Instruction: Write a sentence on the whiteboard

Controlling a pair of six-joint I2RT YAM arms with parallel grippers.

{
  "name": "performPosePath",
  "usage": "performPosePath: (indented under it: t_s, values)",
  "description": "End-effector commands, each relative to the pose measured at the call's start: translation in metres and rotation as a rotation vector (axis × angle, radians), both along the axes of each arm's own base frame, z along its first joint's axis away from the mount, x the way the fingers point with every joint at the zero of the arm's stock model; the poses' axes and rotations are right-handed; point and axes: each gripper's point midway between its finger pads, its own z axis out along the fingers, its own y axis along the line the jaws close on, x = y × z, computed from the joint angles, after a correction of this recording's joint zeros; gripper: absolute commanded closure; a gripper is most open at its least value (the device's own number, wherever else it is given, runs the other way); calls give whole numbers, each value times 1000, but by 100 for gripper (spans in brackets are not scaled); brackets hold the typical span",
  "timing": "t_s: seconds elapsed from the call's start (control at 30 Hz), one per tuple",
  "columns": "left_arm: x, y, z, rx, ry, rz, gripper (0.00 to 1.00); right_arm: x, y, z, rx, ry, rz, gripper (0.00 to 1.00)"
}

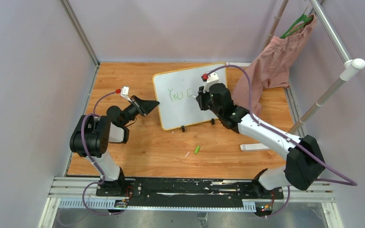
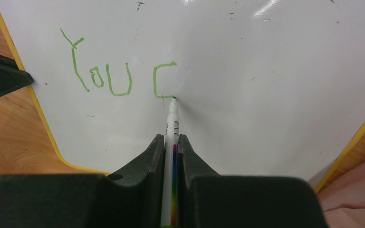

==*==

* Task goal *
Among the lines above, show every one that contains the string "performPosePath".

* Reply to the exercise *
  "name": "performPosePath",
  "usage": "performPosePath: (indented under it: t_s, values)",

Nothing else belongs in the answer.